BEIJING (Reuters) - China's top financial market regulator said on Saturday that "stabilising the market, stabilising confidence and stabilising expectations" were priorities as the government works to provide better access to capital for leading technology.
Wu Qing, who took over as the head of China's Securities Regulatory Commission a year ago when China's stock markets were sliding, said regulators had been working to restore confidence since late September, when Beijing rolled out a series of stimulus measures.
Those measures, Wu said, support President Xi Jinping's goal of making China a "financial power" and creating capital-market funding opportunities for companies with innovative technology.

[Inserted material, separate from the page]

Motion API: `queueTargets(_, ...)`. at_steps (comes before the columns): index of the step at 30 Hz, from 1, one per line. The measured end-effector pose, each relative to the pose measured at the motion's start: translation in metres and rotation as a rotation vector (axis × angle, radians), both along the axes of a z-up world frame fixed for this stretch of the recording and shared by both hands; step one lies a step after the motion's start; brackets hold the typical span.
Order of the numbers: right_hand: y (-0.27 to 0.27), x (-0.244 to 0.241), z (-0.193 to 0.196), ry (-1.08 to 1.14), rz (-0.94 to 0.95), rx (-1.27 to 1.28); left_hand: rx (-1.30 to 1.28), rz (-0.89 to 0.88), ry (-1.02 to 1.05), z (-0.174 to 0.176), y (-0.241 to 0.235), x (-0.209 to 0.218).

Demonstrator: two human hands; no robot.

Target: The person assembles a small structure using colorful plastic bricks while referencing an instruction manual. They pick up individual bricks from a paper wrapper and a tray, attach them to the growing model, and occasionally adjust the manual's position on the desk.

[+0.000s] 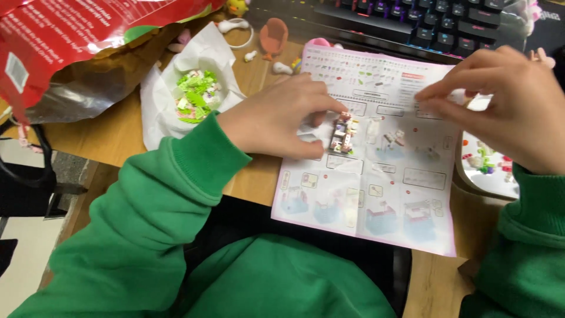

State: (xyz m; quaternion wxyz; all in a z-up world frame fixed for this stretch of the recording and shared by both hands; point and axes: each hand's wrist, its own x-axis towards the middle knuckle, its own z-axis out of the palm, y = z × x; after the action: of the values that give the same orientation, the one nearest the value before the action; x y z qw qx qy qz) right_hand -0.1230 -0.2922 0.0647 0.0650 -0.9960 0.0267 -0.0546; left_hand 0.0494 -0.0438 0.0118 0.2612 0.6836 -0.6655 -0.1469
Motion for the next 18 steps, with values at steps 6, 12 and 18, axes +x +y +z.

"In today's world, finance is a battleground for the great powers," Wu said in remarks published by Qiushi, the official policy publication of the Chinese Communist Party.

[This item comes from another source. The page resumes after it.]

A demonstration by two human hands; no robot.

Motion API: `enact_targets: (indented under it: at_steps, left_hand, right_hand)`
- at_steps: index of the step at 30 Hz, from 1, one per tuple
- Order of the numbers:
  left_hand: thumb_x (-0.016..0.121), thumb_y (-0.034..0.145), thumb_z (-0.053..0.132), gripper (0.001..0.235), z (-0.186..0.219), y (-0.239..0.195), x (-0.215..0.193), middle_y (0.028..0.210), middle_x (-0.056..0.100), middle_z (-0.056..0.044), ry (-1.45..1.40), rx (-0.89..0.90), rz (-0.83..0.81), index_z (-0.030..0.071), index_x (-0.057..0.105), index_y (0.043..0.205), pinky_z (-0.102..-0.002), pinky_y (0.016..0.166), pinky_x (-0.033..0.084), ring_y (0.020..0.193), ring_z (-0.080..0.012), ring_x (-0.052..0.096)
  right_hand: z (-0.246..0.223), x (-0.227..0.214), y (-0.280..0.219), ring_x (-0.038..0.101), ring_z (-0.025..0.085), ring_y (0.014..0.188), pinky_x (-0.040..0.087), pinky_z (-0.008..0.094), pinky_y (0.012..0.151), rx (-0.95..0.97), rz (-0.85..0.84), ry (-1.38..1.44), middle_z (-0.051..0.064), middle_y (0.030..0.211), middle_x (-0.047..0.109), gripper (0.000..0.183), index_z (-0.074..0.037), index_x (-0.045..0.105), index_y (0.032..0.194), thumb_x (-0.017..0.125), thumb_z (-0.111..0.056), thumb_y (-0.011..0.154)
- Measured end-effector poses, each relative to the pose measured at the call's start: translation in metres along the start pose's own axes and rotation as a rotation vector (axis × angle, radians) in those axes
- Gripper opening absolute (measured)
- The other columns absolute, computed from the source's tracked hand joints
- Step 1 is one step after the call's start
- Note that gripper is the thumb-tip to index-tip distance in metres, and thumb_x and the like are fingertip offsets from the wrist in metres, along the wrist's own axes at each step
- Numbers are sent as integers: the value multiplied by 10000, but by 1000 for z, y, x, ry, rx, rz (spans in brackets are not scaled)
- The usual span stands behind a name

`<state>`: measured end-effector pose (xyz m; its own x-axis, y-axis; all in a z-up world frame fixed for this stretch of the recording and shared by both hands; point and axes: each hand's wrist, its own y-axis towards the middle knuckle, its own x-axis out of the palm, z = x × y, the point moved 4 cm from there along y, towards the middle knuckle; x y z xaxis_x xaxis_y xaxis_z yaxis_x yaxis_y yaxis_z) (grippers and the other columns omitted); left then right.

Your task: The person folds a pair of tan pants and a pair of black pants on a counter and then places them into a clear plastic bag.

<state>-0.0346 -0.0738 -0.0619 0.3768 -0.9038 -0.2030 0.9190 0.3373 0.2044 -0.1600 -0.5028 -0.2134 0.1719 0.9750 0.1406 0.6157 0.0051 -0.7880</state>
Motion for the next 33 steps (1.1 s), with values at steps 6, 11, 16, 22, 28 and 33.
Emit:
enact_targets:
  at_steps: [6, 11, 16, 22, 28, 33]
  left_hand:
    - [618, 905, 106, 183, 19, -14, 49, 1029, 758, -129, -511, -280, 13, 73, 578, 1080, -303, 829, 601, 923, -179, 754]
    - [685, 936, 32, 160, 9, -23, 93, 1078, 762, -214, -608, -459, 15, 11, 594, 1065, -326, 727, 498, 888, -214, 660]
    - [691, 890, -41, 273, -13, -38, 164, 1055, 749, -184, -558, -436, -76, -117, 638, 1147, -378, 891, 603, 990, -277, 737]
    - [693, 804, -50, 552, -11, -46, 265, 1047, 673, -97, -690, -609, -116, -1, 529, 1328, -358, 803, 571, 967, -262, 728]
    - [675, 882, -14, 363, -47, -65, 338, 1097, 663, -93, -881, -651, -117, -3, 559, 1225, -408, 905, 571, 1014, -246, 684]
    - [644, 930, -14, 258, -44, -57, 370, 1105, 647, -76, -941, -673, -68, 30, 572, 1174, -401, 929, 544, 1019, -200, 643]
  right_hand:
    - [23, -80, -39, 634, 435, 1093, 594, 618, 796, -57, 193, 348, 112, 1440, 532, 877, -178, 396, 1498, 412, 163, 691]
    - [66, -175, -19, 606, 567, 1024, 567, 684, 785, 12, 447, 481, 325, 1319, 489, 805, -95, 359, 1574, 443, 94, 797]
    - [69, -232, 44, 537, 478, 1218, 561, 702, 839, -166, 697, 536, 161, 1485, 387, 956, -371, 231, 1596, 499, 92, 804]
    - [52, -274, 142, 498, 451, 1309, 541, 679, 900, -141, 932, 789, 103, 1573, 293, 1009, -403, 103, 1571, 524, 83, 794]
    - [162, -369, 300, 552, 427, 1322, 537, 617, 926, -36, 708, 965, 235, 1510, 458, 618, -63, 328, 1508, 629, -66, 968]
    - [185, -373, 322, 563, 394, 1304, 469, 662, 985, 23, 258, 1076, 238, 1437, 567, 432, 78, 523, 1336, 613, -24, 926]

China's blue-chip CSI300 index is up more than 20% since Beijing unveiled monetary and fiscal stimulus in late September, although the market has shed more than half its initial gains.
Many overseas investors want more clarity on U.S. President Donald Trump's plans for China and Beijing's response.

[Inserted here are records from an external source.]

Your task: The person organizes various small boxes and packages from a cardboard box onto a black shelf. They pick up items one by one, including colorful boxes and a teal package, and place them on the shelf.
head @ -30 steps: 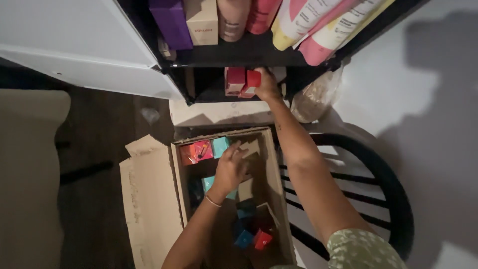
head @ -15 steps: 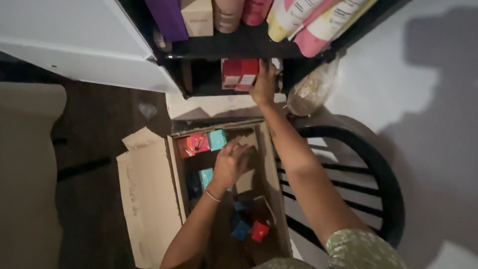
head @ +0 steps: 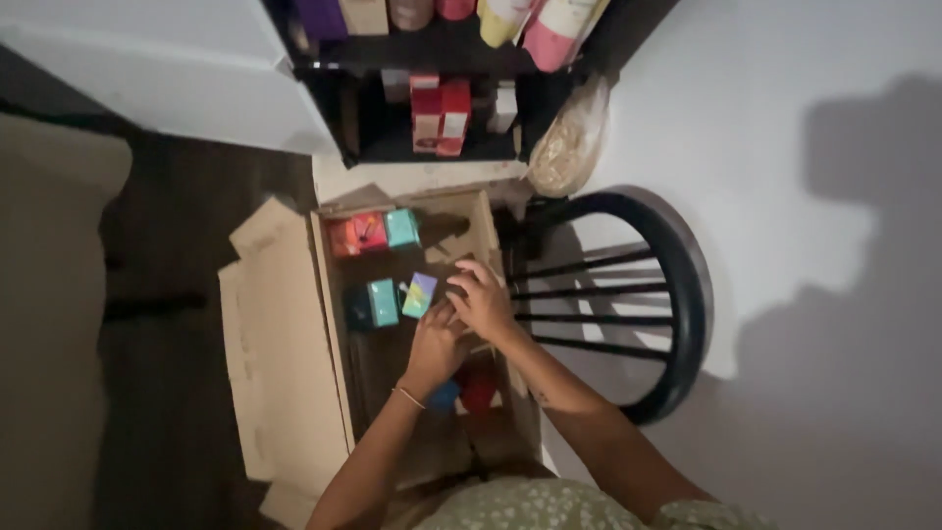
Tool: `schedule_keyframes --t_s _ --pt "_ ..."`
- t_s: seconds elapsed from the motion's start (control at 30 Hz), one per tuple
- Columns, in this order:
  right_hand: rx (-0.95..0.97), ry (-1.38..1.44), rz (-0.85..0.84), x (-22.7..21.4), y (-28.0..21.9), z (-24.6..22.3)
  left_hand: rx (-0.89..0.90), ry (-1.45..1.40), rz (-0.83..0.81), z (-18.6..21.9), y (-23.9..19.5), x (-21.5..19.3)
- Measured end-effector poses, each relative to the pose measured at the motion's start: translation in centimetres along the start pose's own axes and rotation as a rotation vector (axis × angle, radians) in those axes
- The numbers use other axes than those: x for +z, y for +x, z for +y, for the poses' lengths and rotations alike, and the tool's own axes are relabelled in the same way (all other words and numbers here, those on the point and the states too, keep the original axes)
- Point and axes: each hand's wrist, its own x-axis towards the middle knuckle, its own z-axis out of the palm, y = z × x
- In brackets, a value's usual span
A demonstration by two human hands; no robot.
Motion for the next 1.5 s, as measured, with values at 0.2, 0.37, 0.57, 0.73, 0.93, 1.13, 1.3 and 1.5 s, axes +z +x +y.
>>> schedule_keyframes --t_s 0.2,0.37,0.57,0.73,0.93,1.13,1.3,1.5 --pt "0.040 -0.255 -0.695 -5.1 -5.8 -3.7 -0.150 0.297 -0.324 1.6 -8.6 0.4" --pt "0.107 -0.263 -0.951 -7.3 -8.8 -6.4 -0.164 0.375 -0.389 0.9 -12.0 -0.6" --pt "0.188 -0.237 -0.888 -3.7 -13.2 -6.3 -0.163 0.428 -0.310 0.0 -14.0 -4.1" --pt "0.253 -0.198 -0.904 -4.1 -15.3 -9.6 -0.236 0.483 -0.368 -2.7 -17.2 -5.6" --pt "0.337 -0.247 -0.931 -3.3 -17.7 -11.2 -0.334 0.460 -0.306 -2.6 -19.4 -8.2" --pt "0.433 -0.198 -0.960 -0.4 -21.2 -8.2 -0.371 0.336 -0.350 -4.2 -20.6 -8.1" --pt "0.447 -0.147 -0.917 -1.6 -20.7 -9.5 -0.287 0.425 -0.305 -6.0 -20.9 -6.7" --pt "0.518 0.161 -0.565 3.3 -16.8 -6.2 -0.280 0.420 -0.350 -4.2 -20.2 -8.4"
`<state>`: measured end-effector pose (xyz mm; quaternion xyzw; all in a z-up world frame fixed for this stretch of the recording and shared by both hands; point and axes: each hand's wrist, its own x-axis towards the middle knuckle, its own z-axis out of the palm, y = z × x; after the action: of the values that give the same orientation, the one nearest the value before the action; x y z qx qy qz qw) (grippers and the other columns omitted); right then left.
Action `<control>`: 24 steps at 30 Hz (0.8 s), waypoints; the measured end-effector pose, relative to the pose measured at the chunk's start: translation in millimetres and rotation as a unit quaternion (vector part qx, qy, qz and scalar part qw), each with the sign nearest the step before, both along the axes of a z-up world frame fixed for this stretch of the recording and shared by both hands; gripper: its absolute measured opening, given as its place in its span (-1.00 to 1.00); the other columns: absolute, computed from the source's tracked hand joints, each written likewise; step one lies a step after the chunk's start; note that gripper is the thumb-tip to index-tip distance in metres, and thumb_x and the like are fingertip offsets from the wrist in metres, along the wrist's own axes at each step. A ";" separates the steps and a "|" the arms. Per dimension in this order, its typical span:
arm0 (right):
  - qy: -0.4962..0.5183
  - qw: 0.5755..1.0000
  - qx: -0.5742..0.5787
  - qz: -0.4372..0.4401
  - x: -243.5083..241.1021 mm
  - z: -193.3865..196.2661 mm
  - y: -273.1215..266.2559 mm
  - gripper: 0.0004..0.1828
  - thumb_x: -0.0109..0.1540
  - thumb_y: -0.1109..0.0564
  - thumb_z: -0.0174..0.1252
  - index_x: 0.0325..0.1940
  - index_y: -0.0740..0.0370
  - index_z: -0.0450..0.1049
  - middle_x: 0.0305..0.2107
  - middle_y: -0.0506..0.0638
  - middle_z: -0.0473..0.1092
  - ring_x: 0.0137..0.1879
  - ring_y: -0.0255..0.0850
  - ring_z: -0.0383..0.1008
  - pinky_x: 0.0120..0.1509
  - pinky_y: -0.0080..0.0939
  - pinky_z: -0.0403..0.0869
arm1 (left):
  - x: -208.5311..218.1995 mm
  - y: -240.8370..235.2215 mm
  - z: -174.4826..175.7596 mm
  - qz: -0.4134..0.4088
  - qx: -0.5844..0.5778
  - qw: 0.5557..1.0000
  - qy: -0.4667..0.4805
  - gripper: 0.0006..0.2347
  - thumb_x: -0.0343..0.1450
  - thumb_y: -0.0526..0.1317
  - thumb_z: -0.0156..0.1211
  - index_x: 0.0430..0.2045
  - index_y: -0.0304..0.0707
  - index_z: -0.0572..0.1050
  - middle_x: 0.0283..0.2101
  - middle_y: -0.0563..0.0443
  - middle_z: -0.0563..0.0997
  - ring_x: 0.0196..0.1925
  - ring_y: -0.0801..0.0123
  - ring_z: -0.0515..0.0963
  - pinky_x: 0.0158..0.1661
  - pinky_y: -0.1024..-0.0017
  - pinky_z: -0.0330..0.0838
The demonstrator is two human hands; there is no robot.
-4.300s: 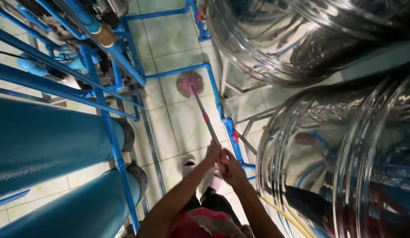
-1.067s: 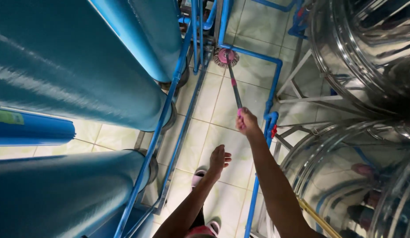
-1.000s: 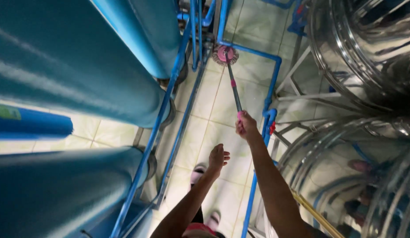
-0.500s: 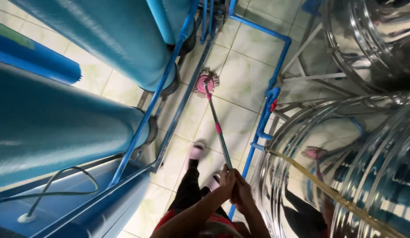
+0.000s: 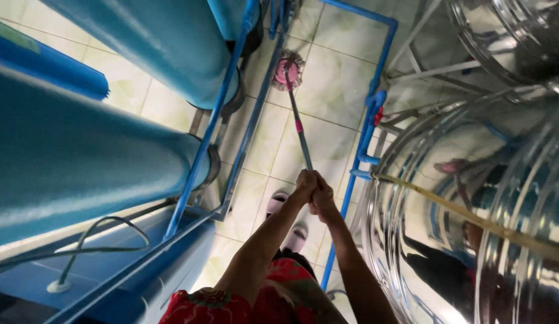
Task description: Mopping the tiled floor in a water production facility near filtration tanks and storage units.
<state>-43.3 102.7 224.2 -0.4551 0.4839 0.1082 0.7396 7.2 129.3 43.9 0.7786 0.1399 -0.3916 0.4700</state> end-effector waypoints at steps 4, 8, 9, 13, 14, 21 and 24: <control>-0.020 0.998 -0.037 0.042 -59.9 -8.2 31.0 -0.51 0.43 -0.02 -0.13 0.47 -0.21 0.29 -0.74 -0.10 0.23 -0.76 -0.36 0.07 -0.72 -0.28 0.05 | -64.0 40.5 -16.4 -0.009 0.030 1.000 -0.006 -0.60 0.47 0.05 -0.10 -0.08 -0.30 0.49 -0.04 -0.38 0.59 0.07 -0.22 0.56 0.07 -0.02 0.43; 0.002 0.996 -0.063 0.067 -155.2 2.3 76.4 -0.44 0.39 0.11 -0.10 0.50 -0.15 0.25 -0.70 -0.12 0.27 -0.73 -0.34 0.12 -0.72 -0.27 0.11 | -172.2 90.5 -31.4 0.009 0.034 0.999 0.003 -0.57 0.49 0.07 -0.14 -0.10 -0.34 0.50 -0.06 -0.40 0.61 0.03 -0.23 0.58 0.04 -0.04 0.45; 0.021 0.995 -0.065 0.071 -180.6 7.1 89.2 -0.42 0.37 0.15 -0.12 0.51 -0.14 0.24 -0.68 -0.14 0.29 -0.72 -0.34 0.14 -0.71 -0.27 0.14 | -204.5 104.7 -40.3 0.015 0.035 0.999 0.006 -0.58 0.49 0.08 -0.15 -0.15 -0.33 0.51 -0.09 -0.40 0.63 -0.01 -0.22 0.59 0.02 -0.04 0.45; 0.074 0.990 -0.068 0.095 -262.9 68.5 117.4 -0.37 0.35 0.18 -0.21 0.52 -0.18 0.22 -0.69 -0.10 0.28 -0.73 -0.33 0.11 -0.72 -0.25 0.14 | -331.6 140.5 0.2 0.035 0.028 0.998 0.032 -0.58 0.51 0.10 -0.15 -0.19 -0.32 0.50 -0.13 -0.36 0.62 -0.05 -0.17 0.59 -0.01 -0.01 0.43; 0.090 0.988 -0.061 0.112 -283.8 85.6 122.5 -0.39 0.36 0.17 -0.21 0.51 -0.18 0.22 -0.71 -0.08 0.26 -0.73 -0.32 0.09 -0.72 -0.24 0.13 | -356.6 149.9 25.7 0.055 0.011 0.997 0.059 -0.59 0.53 0.10 -0.16 -0.18 -0.30 0.49 -0.15 -0.31 0.60 -0.08 -0.12 0.58 -0.04 -0.01 0.42; 0.142 0.984 0.053 0.090 -372.5 143.0 144.1 -0.46 0.40 0.05 -0.16 0.49 -0.19 0.26 -0.77 -0.07 0.14 -0.78 -0.30 0.04 -0.73 -0.26 0.06 | -462.8 183.3 53.9 -0.259 0.016 0.960 0.103 -0.67 0.52 0.03 -0.28 -0.09 -0.08 0.43 -0.16 -0.32 0.52 -0.02 -0.13 0.48 0.01 0.02 0.34; 0.076 0.995 0.071 -0.011 -367.4 111.2 174.8 -0.46 0.40 0.10 -0.14 0.50 -0.01 0.26 -0.65 -0.06 0.40 -0.75 -0.31 0.16 -0.71 -0.26 0.13 | -439.8 204.7 44.2 -0.074 0.065 0.995 0.022 -0.60 0.57 0.09 -0.19 -0.10 -0.29 0.43 -0.07 -0.44 0.56 0.03 -0.28 0.51 0.04 -0.07 0.37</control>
<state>-410.7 277.5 335.4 -0.3869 0.5347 0.1688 0.7321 -432.5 334.0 88.1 0.8069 0.1174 -0.4321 0.3853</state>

Trump said on Friday he was imposing 10% tariffs on goods from China, as well as 25% levies on imports from Canada and Mexico. He had said in a Fox News interview aired on Thursday, however, that he believed he could make a deal with China on trade.
Wu said in his essay that the focus for capital markets in China had shifted from "scale expansion" to more targeted support for key technologies, in line with Xi's priority for development of industries like artificial intelligence, biosciences, robotics and others the president has labelled "new productive forces".
The regulator said despite the scale of China's stock and bond markets - the world's second-largest - and the number of listed companies, there was not enough financing support for innovation.
"The structure is not reasonable. The scientific and technological content of listed companies is too low, and the market has not fully played its role in supporting innovation and industrial innovation," he said.